First and most important, the way to confirm that you have addressed an issue is by being able to make the problem occur on demand, and to tell others how they can also make it happen on demand. That way they can test whether they can stop it from occurring.

A “Steps to Reproduce” is not what you must do to see the problem. A “Steps to Reproduce” is what an engineer needs to do to see the problem. You may not be able to instruct others completely, and knowing what you did is certainly a first step, but a steps-to-repro description should be written from the reader’s point of view, not the writer’s.

And intermittent problems are certainly the most difficult and timeconsuming to address. We need to be able to make the problem happen with assurance, in order to assure that it has been truly removed.

Check out the comments in the thread — “I read in a forum that someone else had the problem too” — that’s not a useful comment. If a capability is not working on your system, then we all believe you, and want to improve things. There’s no need to prove that other people have it. What we need to do is to be able to see it ourselves, so that we can test whether we can make it go away successfully. You don’t need to validate yourself. We all need to explore the argument. It’s not you, it’s it. Relax, we believe you.
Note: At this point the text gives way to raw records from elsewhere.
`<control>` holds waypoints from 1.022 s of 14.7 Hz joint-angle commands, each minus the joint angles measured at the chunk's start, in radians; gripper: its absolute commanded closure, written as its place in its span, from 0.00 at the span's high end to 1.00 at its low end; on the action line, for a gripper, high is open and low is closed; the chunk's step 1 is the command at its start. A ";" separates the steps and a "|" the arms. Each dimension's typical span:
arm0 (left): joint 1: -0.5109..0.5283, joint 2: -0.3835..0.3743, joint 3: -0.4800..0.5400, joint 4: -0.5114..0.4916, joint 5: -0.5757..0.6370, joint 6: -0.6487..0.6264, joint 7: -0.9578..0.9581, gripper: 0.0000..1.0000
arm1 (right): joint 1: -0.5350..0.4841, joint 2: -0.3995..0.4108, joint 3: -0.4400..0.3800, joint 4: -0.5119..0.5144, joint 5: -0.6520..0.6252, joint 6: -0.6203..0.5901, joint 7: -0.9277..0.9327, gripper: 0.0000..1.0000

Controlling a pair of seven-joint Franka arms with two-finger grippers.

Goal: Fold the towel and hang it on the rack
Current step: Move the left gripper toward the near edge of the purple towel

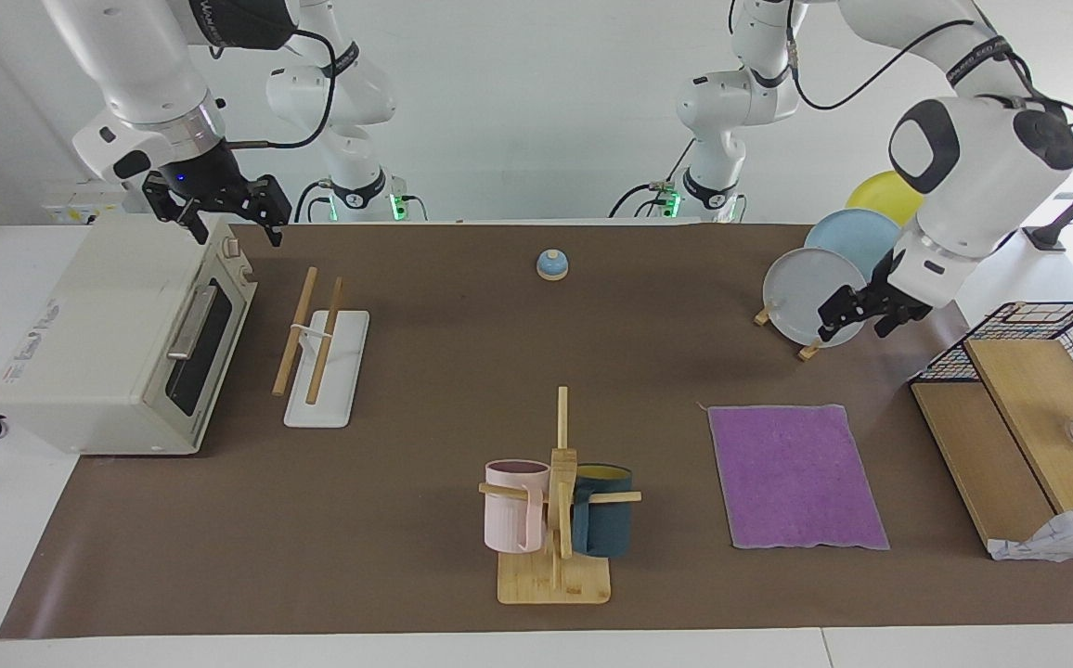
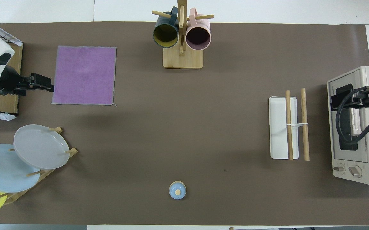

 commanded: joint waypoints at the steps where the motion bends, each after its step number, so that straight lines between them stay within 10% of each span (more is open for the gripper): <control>1: 0.035 0.095 -0.003 -0.008 -0.018 0.110 0.083 1.00 | -0.005 0.001 0.001 0.008 0.024 -0.008 -0.012 1.00; 15: 0.127 0.244 -0.005 -0.097 -0.142 0.270 0.284 0.95 | -0.002 0.000 0.001 0.005 0.025 -0.011 -0.012 1.00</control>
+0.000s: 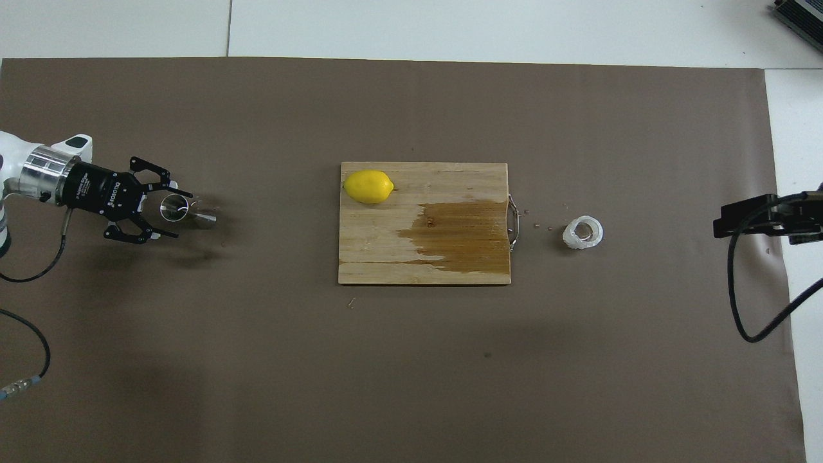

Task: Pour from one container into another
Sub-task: 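Close the left gripper on the small metal cup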

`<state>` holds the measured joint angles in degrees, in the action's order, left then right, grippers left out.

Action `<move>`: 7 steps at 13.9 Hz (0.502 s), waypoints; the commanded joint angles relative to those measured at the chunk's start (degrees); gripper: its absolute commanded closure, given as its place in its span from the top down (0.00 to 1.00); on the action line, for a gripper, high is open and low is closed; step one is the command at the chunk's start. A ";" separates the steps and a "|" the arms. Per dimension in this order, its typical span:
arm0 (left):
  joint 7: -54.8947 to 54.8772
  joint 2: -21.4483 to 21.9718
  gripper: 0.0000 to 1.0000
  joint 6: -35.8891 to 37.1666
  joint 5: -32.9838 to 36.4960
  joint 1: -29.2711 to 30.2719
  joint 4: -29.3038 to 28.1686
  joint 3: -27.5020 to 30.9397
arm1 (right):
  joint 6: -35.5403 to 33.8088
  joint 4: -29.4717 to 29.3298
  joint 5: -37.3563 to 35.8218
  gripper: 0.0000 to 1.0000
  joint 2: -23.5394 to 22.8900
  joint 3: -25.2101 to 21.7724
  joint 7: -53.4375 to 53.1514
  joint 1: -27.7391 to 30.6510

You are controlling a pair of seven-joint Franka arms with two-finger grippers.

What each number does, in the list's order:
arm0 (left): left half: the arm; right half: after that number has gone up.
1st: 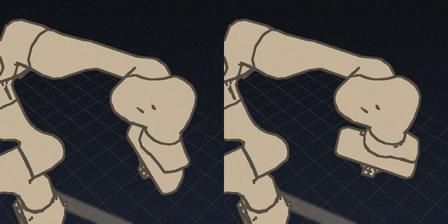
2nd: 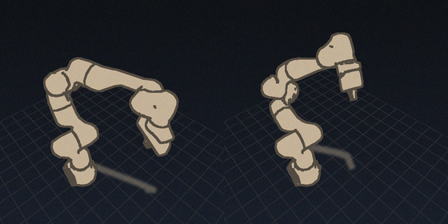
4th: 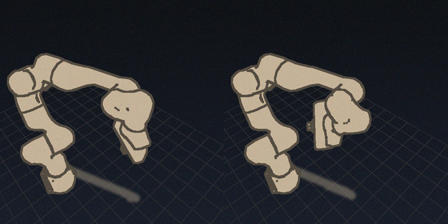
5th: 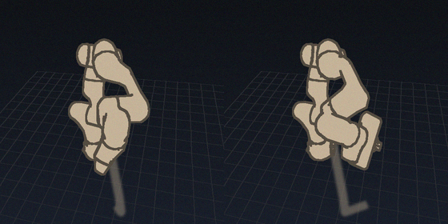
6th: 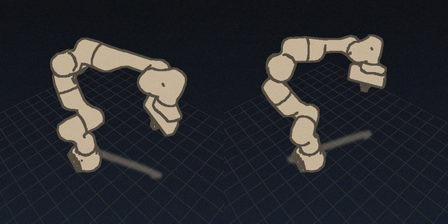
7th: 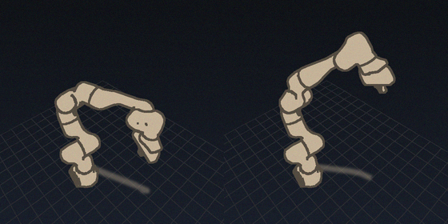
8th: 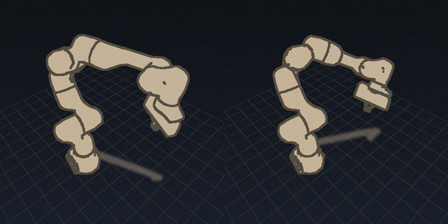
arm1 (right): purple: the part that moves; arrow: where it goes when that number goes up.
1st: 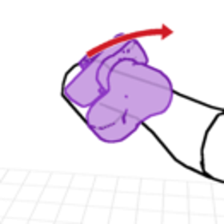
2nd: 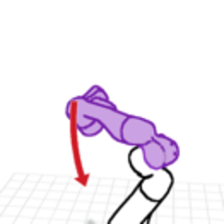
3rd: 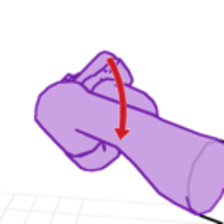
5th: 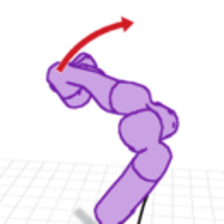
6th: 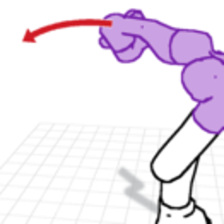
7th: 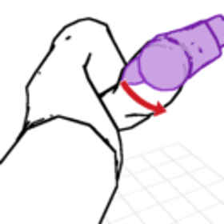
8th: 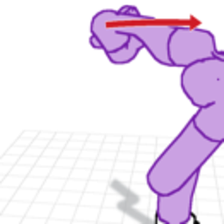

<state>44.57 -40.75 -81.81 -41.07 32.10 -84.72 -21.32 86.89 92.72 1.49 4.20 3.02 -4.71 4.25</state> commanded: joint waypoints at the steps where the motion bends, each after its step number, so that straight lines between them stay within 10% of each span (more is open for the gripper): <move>1: 0.87 0.14 0.75 0.87 -0.86 1.21 -0.71 -0.92 | -0.23 0.01 0.88 1.00 0.37 0.41 -0.13 0.93; 7: 0.87 0.14 0.65 0.78 -0.86 1.21 -0.71 -0.92 | -0.23 0.01 0.88 1.00 0.46 0.41 -0.13 0.93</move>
<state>44.63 -40.75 -81.67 -41.11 32.20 -84.72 -21.40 86.89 92.72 1.49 4.20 3.02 -4.71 4.25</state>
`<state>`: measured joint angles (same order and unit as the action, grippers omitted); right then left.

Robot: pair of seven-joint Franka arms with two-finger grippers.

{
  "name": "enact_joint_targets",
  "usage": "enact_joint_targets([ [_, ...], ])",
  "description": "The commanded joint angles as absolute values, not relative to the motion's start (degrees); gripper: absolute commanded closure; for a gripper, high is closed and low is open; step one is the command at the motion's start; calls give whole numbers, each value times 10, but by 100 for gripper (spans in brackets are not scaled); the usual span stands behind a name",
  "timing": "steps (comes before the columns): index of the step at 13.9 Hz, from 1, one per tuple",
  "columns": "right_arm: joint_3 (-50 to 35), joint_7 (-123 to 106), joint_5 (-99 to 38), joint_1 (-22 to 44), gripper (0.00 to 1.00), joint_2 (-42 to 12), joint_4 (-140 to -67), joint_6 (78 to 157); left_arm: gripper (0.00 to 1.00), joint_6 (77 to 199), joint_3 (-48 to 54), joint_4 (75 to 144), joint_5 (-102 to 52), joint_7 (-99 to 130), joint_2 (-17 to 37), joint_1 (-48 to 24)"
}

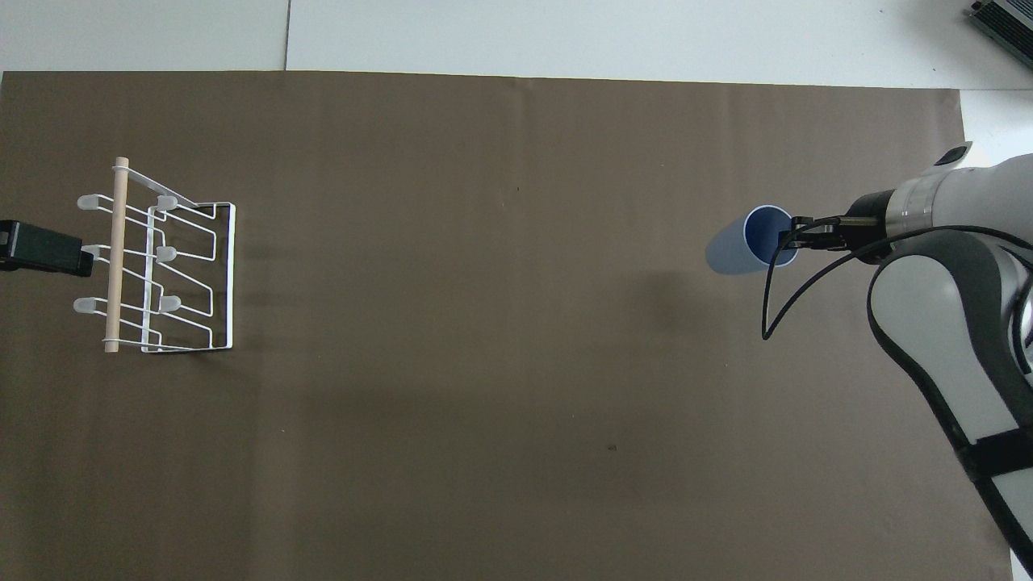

There’s one comment from the original poster (identified solely as “M Z”) that “No, I have not managed to reproduce it in safe mode.” This is potentially a killer bit of info. I’m assuming he means “Windows Safe Mode”, an F8-key start which disables many system customizations. If the problem actually *never* occurs with system customizations turned off, then we know to look more closely at the system customizations. But unfortunately, the description is amibiguous… might mean that he rarely tests in OS “safe mode” just as well. Tantalizing, but still less-than-fully-useful.

Someone asks “What Firefox extensions do you have installed?” and then various lists are produced. It’s more useful to know whether the problem still occurs with a stock Firefox installation. If you ever see the symptom on that system when not running any browser customizations, then we’ll have more info than knowing which brands and versions of extensions you’ve customized the browser with. Key refactoring: “Have you ever seen the problem when all Firefox extensions have been turned off?” Even one such incident would exculpate all extensions.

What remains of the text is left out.